Перед ней стоял стеклянный столик, накрытый к чаю.
— Садись, голубушка, — проговорила эта гора мяса дребезжащим человеческим голосом. — Ну вот, хоть ты пришла. А какая хорошенькая, ути-пути. Небось замерзла на улице. А пальтецо вон туда на стул брось.
Марину нельзя было назвать хорошенькой. Недавно ей исполнилось тридцать два года, черты лица у нее хотя и были правильными, но как-то не гармонировали между собой. Кроме того, тонкие губы и манера при разговоре выпячивать вперед челюсть с первого взгляда выглядели даже отталкивающе. Ко всему она еще и сутулилась. Но, несмотря на все это, в ней был какой-то загадочный шарм.
Марина сняла пальто, уселась в кожаное кресло напротив женщины, радуясь в душе, что проникновение в дом прошло вполне удачно, так что она и сам не ожидала.
— Ты чаечек, моя голубка, пей горяченький, а-то на улице холодно, — сказала хозяйка, указав на столик, уставленный вазочками с печеньем, шоколадным тортиком, вафлями и еще какими-то сладостями.
Марина налила себе в чашку чая.
Два месяца назад от Марины ушел муж. Без объяснений — просто ушел, забрав свои вещи, и исчез совсем. Марина передумала много всякого. Четыре года их совместного, но бездетного брака не могли пройти даром, и чтобы вот так без слов уйти, не оставив даже записки…. У Максима был друг Сергей, единственный друг. Все два месяца он успокаивал Марину, что все пройдет, Максим вернется со дня на день. Прошел месяц, потом — второй, но Максим не вернулся. Вчера Сергей позвонил Марине и дал этот адрес. Марина попыталась расспросить его, но вместо ответа Сергей сказал: "Черт его поймет. Там такое что-то, чего я не понимаю и не пойму никогда. Я думаю, тебе нужно самой поехать и поговорить".
И вот Марина пила чай с хозяйкой дома, не зная как начать разговор.
— Меня можешь называть Матильда, — сказала толстуха, улыбнувшись. На вид ей можно было дать около пятидесяти пяти лет и килограммов сто пятьдесят не меньше.

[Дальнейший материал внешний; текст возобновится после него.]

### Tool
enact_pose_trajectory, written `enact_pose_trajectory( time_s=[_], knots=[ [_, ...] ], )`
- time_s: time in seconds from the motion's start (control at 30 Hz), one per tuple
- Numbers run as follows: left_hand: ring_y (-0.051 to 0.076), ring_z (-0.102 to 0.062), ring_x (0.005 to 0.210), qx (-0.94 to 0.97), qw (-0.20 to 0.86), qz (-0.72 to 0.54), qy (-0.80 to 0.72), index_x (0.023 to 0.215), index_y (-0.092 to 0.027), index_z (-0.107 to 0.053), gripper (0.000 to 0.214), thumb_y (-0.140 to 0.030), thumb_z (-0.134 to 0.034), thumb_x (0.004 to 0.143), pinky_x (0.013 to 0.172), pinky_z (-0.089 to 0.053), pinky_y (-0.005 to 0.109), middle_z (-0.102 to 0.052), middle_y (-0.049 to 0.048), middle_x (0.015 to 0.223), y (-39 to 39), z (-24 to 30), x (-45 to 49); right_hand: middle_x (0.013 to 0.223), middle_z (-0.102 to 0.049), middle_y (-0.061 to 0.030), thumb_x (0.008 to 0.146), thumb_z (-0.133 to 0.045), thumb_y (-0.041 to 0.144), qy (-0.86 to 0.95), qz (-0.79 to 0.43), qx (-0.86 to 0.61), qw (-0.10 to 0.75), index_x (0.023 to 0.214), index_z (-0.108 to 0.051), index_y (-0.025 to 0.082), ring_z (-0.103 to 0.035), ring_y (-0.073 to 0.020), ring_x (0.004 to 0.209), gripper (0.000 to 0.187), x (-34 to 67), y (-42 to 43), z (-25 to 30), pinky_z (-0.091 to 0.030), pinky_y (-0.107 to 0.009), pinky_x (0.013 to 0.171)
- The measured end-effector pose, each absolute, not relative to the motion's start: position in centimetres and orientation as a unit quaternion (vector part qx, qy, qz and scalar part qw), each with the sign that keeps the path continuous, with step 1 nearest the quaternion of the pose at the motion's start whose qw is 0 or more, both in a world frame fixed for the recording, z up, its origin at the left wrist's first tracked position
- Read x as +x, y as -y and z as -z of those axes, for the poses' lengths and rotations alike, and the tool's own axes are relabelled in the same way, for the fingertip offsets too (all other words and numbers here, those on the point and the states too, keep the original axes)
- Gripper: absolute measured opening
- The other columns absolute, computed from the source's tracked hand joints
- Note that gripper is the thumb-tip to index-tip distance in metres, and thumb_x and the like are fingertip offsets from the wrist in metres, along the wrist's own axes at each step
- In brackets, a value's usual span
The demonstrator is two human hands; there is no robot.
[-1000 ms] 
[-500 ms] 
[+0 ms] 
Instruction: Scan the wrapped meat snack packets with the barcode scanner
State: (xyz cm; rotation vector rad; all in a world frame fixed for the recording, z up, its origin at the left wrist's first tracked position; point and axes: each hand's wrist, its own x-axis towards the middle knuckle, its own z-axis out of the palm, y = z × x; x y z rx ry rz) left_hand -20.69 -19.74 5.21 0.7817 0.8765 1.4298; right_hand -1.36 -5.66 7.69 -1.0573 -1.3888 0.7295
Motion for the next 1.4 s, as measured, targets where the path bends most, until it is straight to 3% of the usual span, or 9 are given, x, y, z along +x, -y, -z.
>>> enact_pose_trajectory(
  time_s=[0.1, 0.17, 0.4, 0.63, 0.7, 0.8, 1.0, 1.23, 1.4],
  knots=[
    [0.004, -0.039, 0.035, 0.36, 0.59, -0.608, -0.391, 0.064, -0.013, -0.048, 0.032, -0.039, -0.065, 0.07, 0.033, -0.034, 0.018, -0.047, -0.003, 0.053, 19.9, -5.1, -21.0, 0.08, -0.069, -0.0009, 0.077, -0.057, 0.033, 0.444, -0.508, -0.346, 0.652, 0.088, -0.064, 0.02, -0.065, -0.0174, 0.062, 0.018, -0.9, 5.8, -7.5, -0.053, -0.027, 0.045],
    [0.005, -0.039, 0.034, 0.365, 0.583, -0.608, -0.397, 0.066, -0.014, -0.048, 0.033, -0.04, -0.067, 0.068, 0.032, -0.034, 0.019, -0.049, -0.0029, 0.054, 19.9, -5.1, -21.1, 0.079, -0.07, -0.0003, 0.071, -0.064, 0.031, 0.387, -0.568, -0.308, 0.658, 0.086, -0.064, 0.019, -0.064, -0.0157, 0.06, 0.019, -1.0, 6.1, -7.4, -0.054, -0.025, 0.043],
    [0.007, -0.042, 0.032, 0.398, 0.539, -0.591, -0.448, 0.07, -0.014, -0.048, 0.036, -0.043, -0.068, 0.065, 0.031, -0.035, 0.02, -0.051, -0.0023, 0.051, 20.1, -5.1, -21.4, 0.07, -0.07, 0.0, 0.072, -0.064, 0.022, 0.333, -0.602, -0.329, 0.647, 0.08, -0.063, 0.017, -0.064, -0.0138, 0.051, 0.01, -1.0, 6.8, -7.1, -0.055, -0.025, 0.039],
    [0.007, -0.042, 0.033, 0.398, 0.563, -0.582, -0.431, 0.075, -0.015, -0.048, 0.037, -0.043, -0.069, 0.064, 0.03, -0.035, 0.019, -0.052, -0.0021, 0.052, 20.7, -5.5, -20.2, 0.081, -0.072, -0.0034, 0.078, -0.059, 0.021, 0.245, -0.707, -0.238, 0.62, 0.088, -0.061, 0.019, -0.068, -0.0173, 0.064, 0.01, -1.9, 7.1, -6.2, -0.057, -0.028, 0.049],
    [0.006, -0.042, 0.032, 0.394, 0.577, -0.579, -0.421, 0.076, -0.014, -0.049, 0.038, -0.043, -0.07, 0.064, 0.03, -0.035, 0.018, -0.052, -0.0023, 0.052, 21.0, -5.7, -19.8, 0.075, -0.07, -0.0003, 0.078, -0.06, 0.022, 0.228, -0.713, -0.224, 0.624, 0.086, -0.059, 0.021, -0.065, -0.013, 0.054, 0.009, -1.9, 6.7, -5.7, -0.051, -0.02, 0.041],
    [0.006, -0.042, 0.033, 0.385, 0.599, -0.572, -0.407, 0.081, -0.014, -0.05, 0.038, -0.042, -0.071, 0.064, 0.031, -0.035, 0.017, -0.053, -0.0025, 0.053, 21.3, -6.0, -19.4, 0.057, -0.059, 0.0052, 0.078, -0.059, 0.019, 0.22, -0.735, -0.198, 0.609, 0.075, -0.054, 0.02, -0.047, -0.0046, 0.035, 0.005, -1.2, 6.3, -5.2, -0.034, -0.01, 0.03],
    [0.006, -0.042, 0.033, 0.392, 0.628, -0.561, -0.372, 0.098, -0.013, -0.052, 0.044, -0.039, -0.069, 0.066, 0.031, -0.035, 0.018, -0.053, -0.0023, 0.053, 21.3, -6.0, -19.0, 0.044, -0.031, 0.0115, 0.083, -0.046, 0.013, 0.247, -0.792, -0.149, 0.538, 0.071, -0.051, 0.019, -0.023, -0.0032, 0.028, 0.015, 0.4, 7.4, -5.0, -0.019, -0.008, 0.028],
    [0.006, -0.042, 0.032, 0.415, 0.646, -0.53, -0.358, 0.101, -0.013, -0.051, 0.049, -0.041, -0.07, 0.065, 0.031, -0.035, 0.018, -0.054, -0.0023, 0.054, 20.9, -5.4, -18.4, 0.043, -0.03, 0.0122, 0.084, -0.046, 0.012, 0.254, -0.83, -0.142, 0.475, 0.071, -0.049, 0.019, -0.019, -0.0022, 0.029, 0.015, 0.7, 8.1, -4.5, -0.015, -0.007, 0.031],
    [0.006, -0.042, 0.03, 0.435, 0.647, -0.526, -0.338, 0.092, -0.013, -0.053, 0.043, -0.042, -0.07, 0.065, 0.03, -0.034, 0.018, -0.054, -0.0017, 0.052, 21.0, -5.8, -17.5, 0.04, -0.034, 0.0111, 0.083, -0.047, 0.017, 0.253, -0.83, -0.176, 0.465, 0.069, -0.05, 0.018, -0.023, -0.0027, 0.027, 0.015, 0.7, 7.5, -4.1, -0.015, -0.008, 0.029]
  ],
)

"Как бы мне о ее дочери выведать? — думала Марина, наливая себе чай в фарфоровую чашку с иллюстрацией из "Кама сутры", даже забыв представиться. — Вопрос деликатный, неизвестно, как толстуха себя поведет, когда узнает, что я за другом ее дочери пришла".
— Ты, милочка, бутербродик вот с этим чудом попробуй, — порекомендовала хозяйка, указывая алым ноготком толстого пальца на блюдце с сыром. — Это комомбэр сыр прославленный. Не самый, конечно, из самых, но у нас его любят. Ну, как?
— Вкусно, напоминает…
— Молчи! Обжора тебя побери! — взвизгнула Матильда. — Только не говори, что напоминает, иначе я с тобой тут же рассорюсь. У каждого продукта обязательно свой единственный вкус. А теперь попробуй вот эту сладость. Она приготовлена по старинному рецепту и называется струцель с миндальной массой. Помимо миндаля туда добавляется немножко, совсем чуть-чуть, розовой воды… ну вот, зачем сказала, ты бы и сама наверное определила. Вечно я спешу.